I had a 90' plus tall Cedar tree at my house that was hit by lightening. It blew up the top 30' and split the next 30'. When we took it down that split 30' was extremely hard to work with. We tried to chunk it out and gave up as it was too unstable to work with. We ended up going down to sound wood and falling a 25' section. We put all sorts of wood under the peice coming down but it just plowed through it and broke my curb and put a 1 foot deep divit in my lawn. My point being that even though Mr. Donzelli was obviously a brillant man with a huge thrist for knowledge, in this business we work with variables that we can only estimate.


----------



## CoreyTMorine

to true stehansen. stupid groundman? it sounded like peter asked if they wanted to lower that top, he then proceded to shock load an already compromised spar. i have lots of thoughts regaurding this accident, i think the most useful is that somedays it pays to stay home. seriously, this work is deadly. if i'm not feeling well or get up on the wrong side of the bed i shift right down into super conservative, low gear. i'd much rather prune rhodedendrones all day, or fill in some divets on the lawn than estimate potentially fatal situations when my estimating sences are not 100%, well i average 99%


----------



## Eagle1

That is so true. I feel the same way as you. Right on!!


----------



## Tom Dunlap

Pete was NOT working his way through school. He did treework because he enjoyed the work. 

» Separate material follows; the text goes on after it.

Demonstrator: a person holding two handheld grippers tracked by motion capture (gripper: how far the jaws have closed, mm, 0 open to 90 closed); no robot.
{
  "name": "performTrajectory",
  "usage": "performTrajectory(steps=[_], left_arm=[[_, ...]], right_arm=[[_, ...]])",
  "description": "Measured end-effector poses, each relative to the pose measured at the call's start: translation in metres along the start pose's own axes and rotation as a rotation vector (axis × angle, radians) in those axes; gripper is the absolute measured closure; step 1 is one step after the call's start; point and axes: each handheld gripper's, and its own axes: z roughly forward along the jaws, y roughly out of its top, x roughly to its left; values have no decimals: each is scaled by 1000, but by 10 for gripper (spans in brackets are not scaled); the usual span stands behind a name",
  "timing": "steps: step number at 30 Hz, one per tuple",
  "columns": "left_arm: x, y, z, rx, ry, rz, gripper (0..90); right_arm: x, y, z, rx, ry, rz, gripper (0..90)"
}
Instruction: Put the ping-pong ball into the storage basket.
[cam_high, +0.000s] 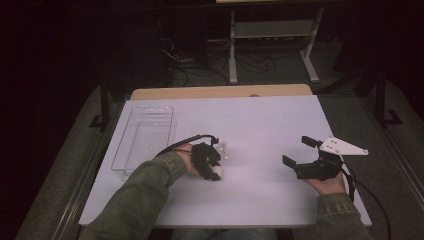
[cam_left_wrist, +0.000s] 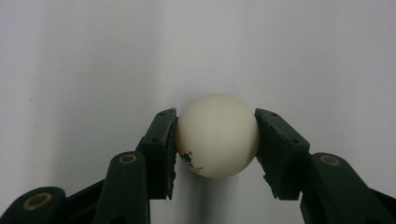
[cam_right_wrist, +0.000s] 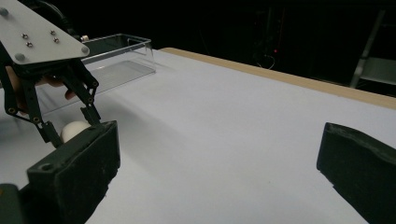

There was NOT a lowering device. the top was butt hitched with trunk wraps for friction. 

When the top was tipped over the shock load broke the tree many feet below Pete and he fell over 50 feet with two tree sections. He was attached to the spar when he hit the ground. 

Pete died five years ago. I miss him dearly every day


----------



## CoreyTMorine

how long had he been climbing trees before the accident?

where did he learn how to do tree work?

is there any evidence that he was suicidal?

Was the imperfection that caused the tree to snap visable? did peter know about it?

I only ask because this accident like the "safety blue blowout 200# top" doesn't make sence to me. Trees and ropes follow the same rules as everything else in the physical world. if we know and understand those rules (and peter donzelli apparently did) then we should come home safe and sound every night.


----------



## TheTreeSpyder

A leading arborist told me he was in the area for that job, but not right there at the time and so was called to the scene; they said it was too many wraps(3?); and rope held too tight/ no slip - relief by inexperienced ground control. 

Doc Shigo had him gather all the tree pieces from dump and did forensic examination of the tree to verify the rot etc.


----------



## alanarbor

I find myself musing a bit about this scenario from time to time. The thing I keep wondering about is.....Why trunk wraps? I don't recall, was a block in use?

I have found that trunk wraps offer such inconsistant friction, that even an experienced ground crew has trouble with prescision lowering under those conditions.

It just seems like the equipment was lacking.........inexperience of the ground crew could have been a factor, I don't know what else, but I'll bet there was a small voice in the back of his head that said "You don't have what you need to do this job today" 

The problem is we all ignore that voice way to much, and rationalize that we can make do with what we have, just man up, and get 'er done. Most of the time, we get away with it.

I only had the pleasure of learning from him once, and really regret that I won't have that oppourtunity again.


----------



## clearance

Tragic accident, nothing we can do about it but learn from it. To lay blame on the groundsman is wrong, and also unfair to the groundsman who must think about this often. The climber runs the show, makes the decisions. I would let it lie but I want to get something across, if you are risking your life on your groundsmans ability to let a rope "run", you are an idiot. The fact that a highly educated man who actually wrote the book on advanced rigging died using his own techniques should be a continual wakeup story for every one here. Hammer it down, cut down trees to drive in a boom truck, wreck the lawn, whatever, be safe.


----------



## treeseer

clearance said:


> cut down trees to drive in a boom truck, wreck the lawn, whatever, be safe.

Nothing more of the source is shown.